Bill Text: CA AB219 | 2013-2014 | Regular Session | Chaptered


Bill Title: Health care coverage: cancer treatment.

Spectrum: Moderate Partisan Bill (Democrat 4-1)

Status: (Passed) 2013-10-10 - Chaptered by Secretary of State - Chapter 661, Statutes of 2013. [AB219 Detail]

Download: California-2013-AB219-Chaptered.html
BILL NUMBER: AB 219	CHAPTERED
	BILL TEXT

	CHAPTER  661
	FILED WITH SECRETARY OF STATE  OCTOBER 9, 2013
	APPROVED BY GOVERNOR  OCTOBER 9, 2013
	PASSED THE SENATE  SEPTEMBER 9, 2013
	PASSED THE ASSEMBLY  SEPTEMBER 10, 2013
	AMENDED IN SENATE  SEPTEMBER 4, 2013
	AMENDED IN SENATE  AUGUST 20, 2013
	AMENDED IN SENATE  JULY 2, 2013
	AMENDED IN SENATE  JUNE 19, 2013
	AMENDED IN SENATE  JUNE 17, 2013

INTRODUCED BY   Assembly Member Perea
   (Coauthors: Assembly Members Olsen, Wieckowski, and Williams)
   (Coauthor: Senator Wright)

                        FEBRUARY 4, 2013

   An act to add and repeal Section 1367.656 of the Health and Safety
Code, and to add and repeal Section 10123.206 of the Insurance Code,
relating to health care coverage.


	LEGISLATIVE COUNSEL'S DIGEST


   AB 219, Perea. Health care coverage: cancer treatment.
   Existing law, the Knox-Keene Health Care Service Plan Act of 1975,
provides for the licensure and regulation of health care service
plans by the Department of Managed Health Care and makes a willful
violation of the act a crime.
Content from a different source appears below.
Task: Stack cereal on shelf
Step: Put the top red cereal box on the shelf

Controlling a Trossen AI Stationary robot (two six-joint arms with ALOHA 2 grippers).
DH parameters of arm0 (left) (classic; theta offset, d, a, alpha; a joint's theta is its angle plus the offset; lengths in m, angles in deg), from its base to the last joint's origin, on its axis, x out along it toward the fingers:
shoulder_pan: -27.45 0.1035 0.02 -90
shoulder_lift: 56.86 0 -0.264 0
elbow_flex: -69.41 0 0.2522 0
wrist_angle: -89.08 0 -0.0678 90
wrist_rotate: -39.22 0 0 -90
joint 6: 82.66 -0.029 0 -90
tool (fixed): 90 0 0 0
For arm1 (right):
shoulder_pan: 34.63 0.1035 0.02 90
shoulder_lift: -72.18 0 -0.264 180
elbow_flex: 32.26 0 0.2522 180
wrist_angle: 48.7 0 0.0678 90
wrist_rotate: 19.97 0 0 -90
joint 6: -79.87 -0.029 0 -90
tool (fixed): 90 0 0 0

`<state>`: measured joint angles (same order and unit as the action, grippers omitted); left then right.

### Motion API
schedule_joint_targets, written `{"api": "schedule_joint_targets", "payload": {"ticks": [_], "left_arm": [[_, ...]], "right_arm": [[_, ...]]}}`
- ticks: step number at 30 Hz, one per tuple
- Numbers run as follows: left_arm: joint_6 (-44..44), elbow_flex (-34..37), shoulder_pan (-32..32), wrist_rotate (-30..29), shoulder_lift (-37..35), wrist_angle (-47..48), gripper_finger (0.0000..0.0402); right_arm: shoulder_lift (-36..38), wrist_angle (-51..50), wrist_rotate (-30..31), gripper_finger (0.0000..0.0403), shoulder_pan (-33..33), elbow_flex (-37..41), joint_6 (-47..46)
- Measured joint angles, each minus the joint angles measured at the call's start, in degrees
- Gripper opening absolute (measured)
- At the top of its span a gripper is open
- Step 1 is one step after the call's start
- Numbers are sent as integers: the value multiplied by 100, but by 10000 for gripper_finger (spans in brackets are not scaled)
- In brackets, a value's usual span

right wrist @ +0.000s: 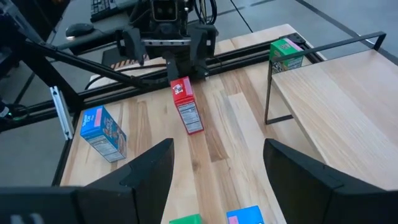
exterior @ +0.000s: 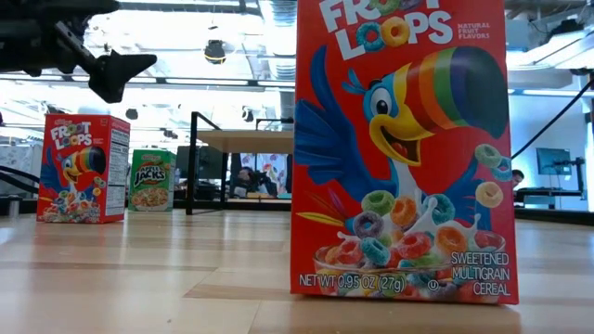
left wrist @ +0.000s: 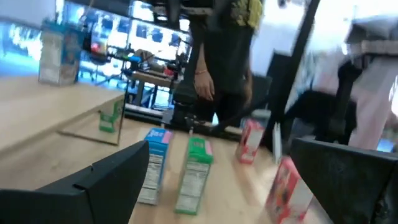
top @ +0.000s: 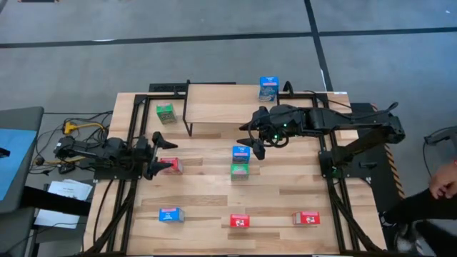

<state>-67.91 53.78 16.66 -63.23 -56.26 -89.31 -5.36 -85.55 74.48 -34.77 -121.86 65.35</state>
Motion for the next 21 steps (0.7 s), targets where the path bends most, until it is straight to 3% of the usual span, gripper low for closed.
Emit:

Existing law also provides for the
regulation of health insurers by the Department of Insurance.
Existing law requires health care service plan contracts and health
insurance policies to provide coverage for all generally medically
accepted cancer screening tests and requires those contracts and
policies to also provide coverage for the treatment of breast cancer.
Existing law imposes various requirements on contracts and policies
that cover prescription drug benefits.
   This bill would prohibit an individual or group health care
service plan contract or health insurance policy issued, amended, or
renewed on or after January 1, 2015, that provides coverage for
prescribed, orally administered anticancer medications used to kill
or slow the growth of cancerous cells from requiring an enrollee or
insured to pay, notwithstanding any deductible, a total amount of
copayments and coinsurance that exceeds $200 for an individual
prescription of up to a 30-day supply of a prescribed orally
administered anticancer medication. The bill would provide that for a
health care service plan contract or health insurance policy that
meets a specified federal definition of a high deductible health
plan, this prohibition shall only apply once the enrollee's or
insured's deductible has been satisfied for the year. The bill would
authorize a health care service plan or health insurer, on January 1,
2016, and on January 1 of each year thereafter, to increase the $200
limit by the percentage increase in the Consumer Price Index for
that year. The bill would repeal these provisions on January 1, 2019.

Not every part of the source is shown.